7Les méthodes d’enseignement-apprentissage des langues ont profondément évolué au cours des âges (méthodologie grammaire- traduction, directe, active, audio-orale, structuro-globale audio-visuelle, approche communicative de première et deuxième génération, approche actionnelle), mais il demeure un paramètre immuable, plus ou moins pris en compte par ces courants, la motivation. C’est aujourd’hui une lapalissade que de dire que ce critère constitue le fondement même d’un acte pédagogique réussi, mais peut-être se contente-t-on trop souvent de poser cette affirmation, sans vraiment analyser les propriétés de ce concept. Il en existe sans aucun doute plusieurs, à commencer par le vécu existentiel et le degré de motivation éminemment variable et difficilement quantifiable des apprenants, mais il en est une qui, me semble-t-il, atteint un certain niveau d’universalité et de transversalité : le degré d’immersion dans la réalité fictionnelle ou mimétique mise en place par l’enseignant. Les principes généraux développés par J. M. Schaeffer fournissent un éclairage intéressant sur les situations d’apprentissage et prennent même une résonance particulière si l’on tente de les appliquer à l’enseignement de l’anglais maritime.

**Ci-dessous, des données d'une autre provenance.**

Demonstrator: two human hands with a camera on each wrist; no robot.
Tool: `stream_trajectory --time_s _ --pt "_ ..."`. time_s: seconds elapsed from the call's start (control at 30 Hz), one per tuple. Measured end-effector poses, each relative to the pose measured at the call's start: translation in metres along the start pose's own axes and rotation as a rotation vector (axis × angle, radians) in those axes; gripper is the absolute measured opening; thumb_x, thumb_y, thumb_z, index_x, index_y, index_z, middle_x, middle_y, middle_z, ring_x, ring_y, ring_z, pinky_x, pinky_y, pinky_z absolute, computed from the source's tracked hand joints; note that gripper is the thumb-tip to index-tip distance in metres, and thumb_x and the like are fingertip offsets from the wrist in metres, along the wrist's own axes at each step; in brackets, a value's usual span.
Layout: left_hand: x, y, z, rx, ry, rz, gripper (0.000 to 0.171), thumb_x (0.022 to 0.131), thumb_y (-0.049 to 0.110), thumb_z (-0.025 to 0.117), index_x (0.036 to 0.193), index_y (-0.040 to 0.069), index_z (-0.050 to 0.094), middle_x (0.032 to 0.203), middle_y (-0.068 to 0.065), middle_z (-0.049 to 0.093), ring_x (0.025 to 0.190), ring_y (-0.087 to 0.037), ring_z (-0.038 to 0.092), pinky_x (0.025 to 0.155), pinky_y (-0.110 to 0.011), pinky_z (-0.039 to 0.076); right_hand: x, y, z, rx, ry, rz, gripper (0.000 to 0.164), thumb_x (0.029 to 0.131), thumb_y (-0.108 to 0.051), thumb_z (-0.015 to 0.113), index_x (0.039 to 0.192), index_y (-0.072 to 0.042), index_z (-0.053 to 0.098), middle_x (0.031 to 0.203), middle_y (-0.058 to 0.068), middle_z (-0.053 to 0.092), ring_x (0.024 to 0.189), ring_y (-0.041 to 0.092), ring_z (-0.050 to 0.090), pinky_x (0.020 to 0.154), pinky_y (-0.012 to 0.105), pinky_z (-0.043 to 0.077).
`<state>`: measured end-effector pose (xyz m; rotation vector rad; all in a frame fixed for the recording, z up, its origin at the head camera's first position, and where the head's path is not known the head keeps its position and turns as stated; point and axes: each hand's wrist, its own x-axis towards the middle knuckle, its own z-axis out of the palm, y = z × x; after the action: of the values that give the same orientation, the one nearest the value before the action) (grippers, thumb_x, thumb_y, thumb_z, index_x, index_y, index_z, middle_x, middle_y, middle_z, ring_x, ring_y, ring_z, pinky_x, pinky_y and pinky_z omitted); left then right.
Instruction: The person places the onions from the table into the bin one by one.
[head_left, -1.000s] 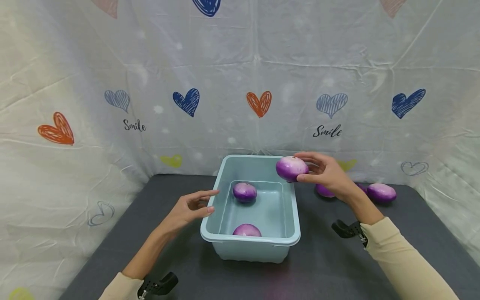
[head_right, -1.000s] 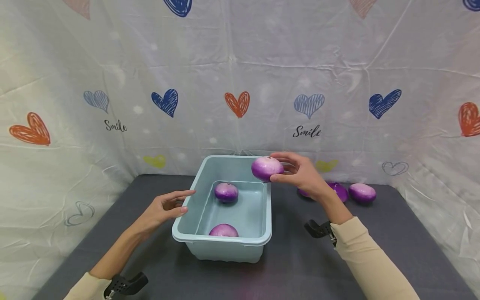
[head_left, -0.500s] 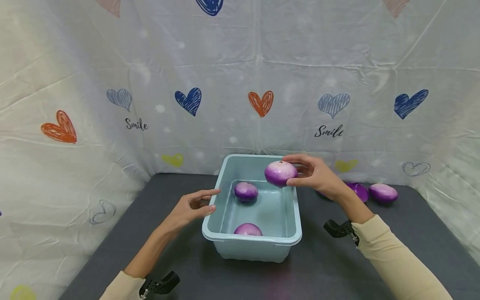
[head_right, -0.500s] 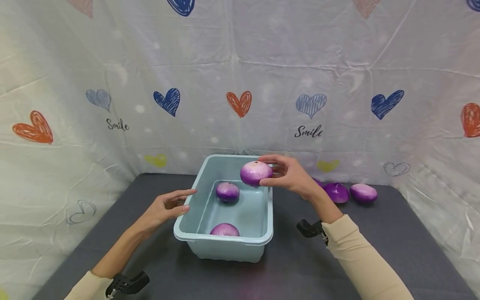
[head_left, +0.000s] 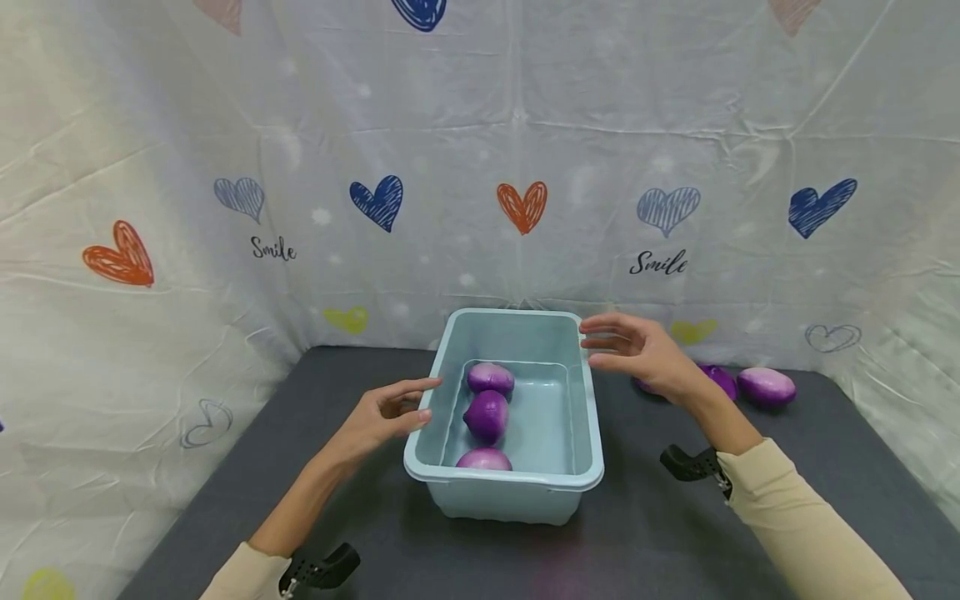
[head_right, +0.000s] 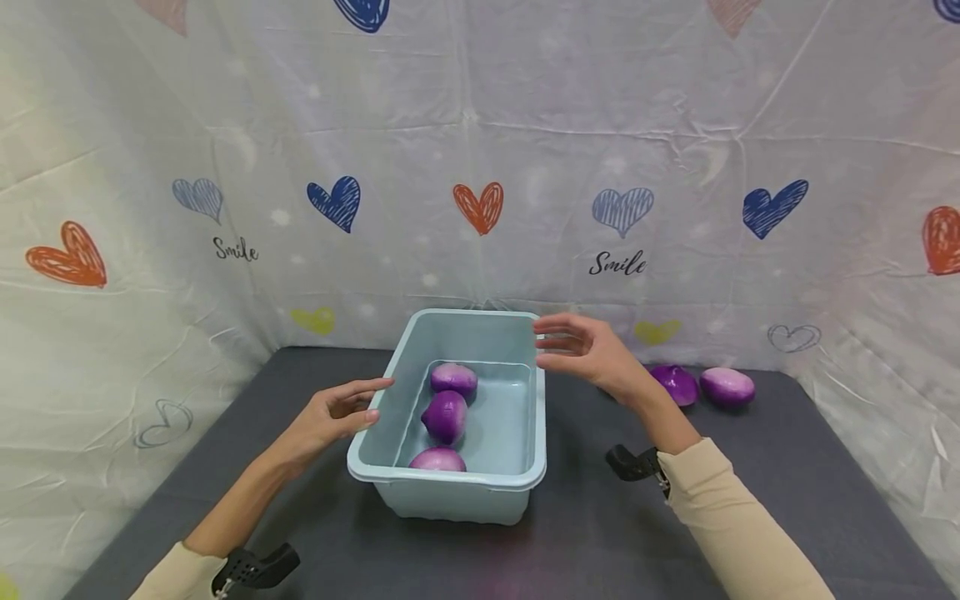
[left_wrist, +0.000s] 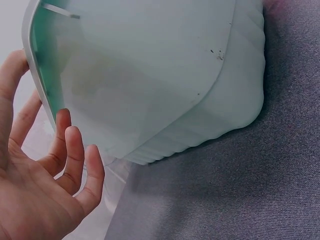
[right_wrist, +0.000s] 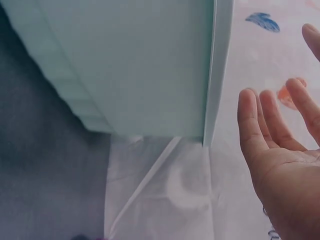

8Comme le rappelle l’auteur, « pour qu’une fiction “marche”, nous devons voir le paysage (peint), assister au hold-up (filmé), (re)vivre la scène de ménage (décrite) » (p. 179). La qualité de l’immersion me paraît en très grande partie subordonnée à celle de l’amorce initiale, l’élément déclencheur qui permet de s’immerger dans l’univers ainsi recréé. C’est à ce niveau-là qu’interviennent le choix des supports didactiques mais aussi le savoir-faire de l’enseignant pour guider ses élèves dans l’immersion fictionnelle. Il s’agit d’une étape cruciale qui permettra au professeur de tirer profit des effets spécifiques de l’immersion. De la qualité de l’amorce initiale dépendent la facilité et la profondeur de l’immersion et donc ultimement le degré de motivation de l’apprenant.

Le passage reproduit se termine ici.